Before Hive submits the spatial query operator to the RESQUE for processing, it will use appropriate serialization method to transform data into a format that RESQUE can recognize. Then after REQUE processing, RESQUE will desterilize the data into a format that can be recognized by Hive.

Spatial Predicates

At this moment, Hadoop-GIS support the following spatial predicates which implemented as Hive UDF. More predicates being developed and will be integrate in future.

  • st_intersects
  • st_touches
  • st_crosses
  • st_contains
  • st_adjacent
  • st_disjoint
  • st_equals
  • st_dwithin
  • st_within
  • st_overlaps

We can use the spatial query just like using standard HQL in Hive shell. For example, if we want to spatially join two tables (say ta and tb), we can issue following HQL sentence in Hive Shell:

  • SELECT ta.rec_id, tb.rec_id FROM ta JOIN tb ON (st_intersects(ta.outline, tb.outline) = TRUE);

We will get the following output for the above st_intersects query:

  • ……
  • Hadoop job information for Stage-1: number of mappers: 2; number of reducers: 1
  • 2013-09-08 01:23:18,838 Stage-1 map = 0%,  reduce = 0%
  • 2013-09-08 01:23:24,889 Stage-1 map = 100%,  reduce = 0%
  • 2013-09-08 01:23:33,954 Stage-1 map = 100%,  reduce = 100%
  • Ended Job = job_201309080121_0001
  • MapReduce Jobs Launched:
  • Job 0: Map: 2  Reduce: 1   HDFS Read: 187984 HDFS Write: 40 SUCCESS
  • Total MapReduce CPU Time Spent: 0 msec
  • OK
  • 1             1
  • 1             2
  • 1             3
  • 1             4
  • 15           87
  • 34           78
  • 54           74
  • 61           54
  • Time taken: 28.207 seconds

Changes in Hive

We have tried to make minimum change to Hive to not to compromise the compatibility.
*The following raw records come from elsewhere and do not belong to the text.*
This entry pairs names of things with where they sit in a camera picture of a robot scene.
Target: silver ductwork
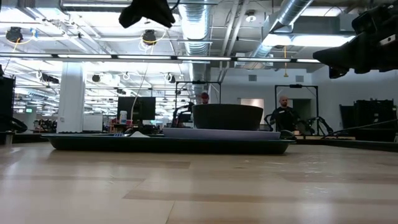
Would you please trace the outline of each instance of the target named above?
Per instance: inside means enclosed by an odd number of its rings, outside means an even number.
[[[276,12],[276,15],[270,15],[267,17],[263,33],[265,34],[264,39],[267,37],[269,32],[280,29],[285,26],[292,26],[293,23],[300,17],[304,10],[311,5],[313,0],[284,0],[280,10]],[[272,46],[263,45],[262,43],[252,53],[252,57],[266,57],[271,51]]]
[[[210,34],[210,6],[199,4],[181,4],[178,6],[182,17],[181,26],[184,39],[206,40]],[[201,42],[186,42],[185,49],[188,55],[208,55],[209,45]],[[208,81],[210,79],[210,65],[205,63],[191,63],[189,73],[192,81]],[[198,96],[205,86],[194,86]]]

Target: person
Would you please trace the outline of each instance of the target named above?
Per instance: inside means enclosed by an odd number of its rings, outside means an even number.
[[[289,99],[286,96],[281,96],[279,98],[280,107],[272,112],[270,118],[270,124],[276,123],[276,129],[278,131],[295,131],[295,124],[300,119],[300,116],[297,114],[297,112],[288,106],[288,100]]]
[[[209,94],[207,92],[203,92],[200,95],[200,98],[201,98],[201,103],[202,104],[208,104],[209,103]]]

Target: light wood floor
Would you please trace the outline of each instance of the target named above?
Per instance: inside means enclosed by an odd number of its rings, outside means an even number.
[[[0,147],[3,224],[396,224],[398,154],[290,146],[283,156]]]

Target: black bowl
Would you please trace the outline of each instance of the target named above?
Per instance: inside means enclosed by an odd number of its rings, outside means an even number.
[[[199,129],[257,131],[262,108],[246,105],[207,104],[192,108],[193,122]]]

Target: black monitor
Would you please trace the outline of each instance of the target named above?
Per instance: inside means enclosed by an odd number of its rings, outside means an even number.
[[[127,119],[131,117],[131,107],[135,97],[119,97],[118,98],[118,118],[120,111],[127,111]],[[134,105],[133,120],[155,120],[156,97],[139,97]]]

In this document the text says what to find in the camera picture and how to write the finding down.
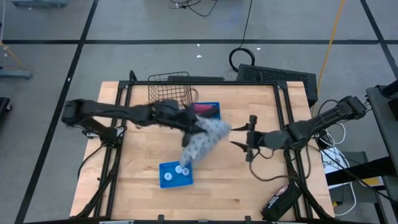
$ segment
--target blue tray
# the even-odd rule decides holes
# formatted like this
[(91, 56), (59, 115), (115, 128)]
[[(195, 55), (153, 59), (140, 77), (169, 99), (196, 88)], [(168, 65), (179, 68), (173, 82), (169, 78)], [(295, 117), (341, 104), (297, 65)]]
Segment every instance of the blue tray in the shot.
[[(193, 174), (192, 174), (193, 172), (192, 172), (191, 163), (189, 163), (185, 166), (185, 168), (189, 169), (189, 174), (187, 176), (176, 173), (175, 167), (178, 165), (180, 165), (179, 161), (165, 162), (165, 163), (159, 164), (160, 188), (167, 189), (167, 188), (171, 188), (171, 187), (182, 187), (182, 186), (187, 186), (187, 185), (193, 184)], [(164, 174), (167, 172), (169, 172), (173, 175), (172, 180), (164, 179)]]
[(220, 103), (219, 102), (202, 102), (202, 103), (195, 103), (195, 104), (211, 105), (213, 107), (217, 107), (220, 112), (218, 114), (214, 115), (213, 118), (221, 119), (221, 108), (220, 108)]

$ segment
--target patterned cloth
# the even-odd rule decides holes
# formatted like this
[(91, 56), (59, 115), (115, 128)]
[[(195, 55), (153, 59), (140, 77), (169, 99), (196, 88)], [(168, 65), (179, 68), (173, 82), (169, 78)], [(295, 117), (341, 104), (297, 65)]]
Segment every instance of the patterned cloth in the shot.
[(199, 162), (216, 146), (219, 140), (228, 136), (231, 125), (219, 119), (207, 119), (197, 116), (195, 123), (198, 127), (206, 130), (206, 133), (194, 134), (191, 141), (183, 149), (180, 156), (180, 166), (184, 167), (192, 162), (197, 167)]

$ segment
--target metal wire basket
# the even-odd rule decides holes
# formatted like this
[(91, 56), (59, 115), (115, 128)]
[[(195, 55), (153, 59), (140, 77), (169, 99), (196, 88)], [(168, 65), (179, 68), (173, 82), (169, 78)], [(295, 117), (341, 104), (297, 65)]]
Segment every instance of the metal wire basket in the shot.
[[(148, 85), (149, 103), (162, 100), (177, 100), (180, 108), (192, 104), (192, 92), (189, 85), (188, 72), (173, 72), (151, 75), (148, 81), (156, 82)], [(186, 85), (169, 85), (165, 82), (188, 82)]]
Changes are mostly at the language, and query optimization layer.

Lanague layer: Hive.g is changed to add data types and other spatial language support.

Parsing/Analyzing: Mostly the SemanticAnalyzer is changed (by adding functions) to generate an executable query plan.

Optimization: The generated query plan is optimized with a function which can produce optimal query plan according to the spatial predicate and table information.

The RESQUE library will be deployed as shared library, and a path to this library will be provided to hive to invoke functions in the library via RANSFORM mechanism.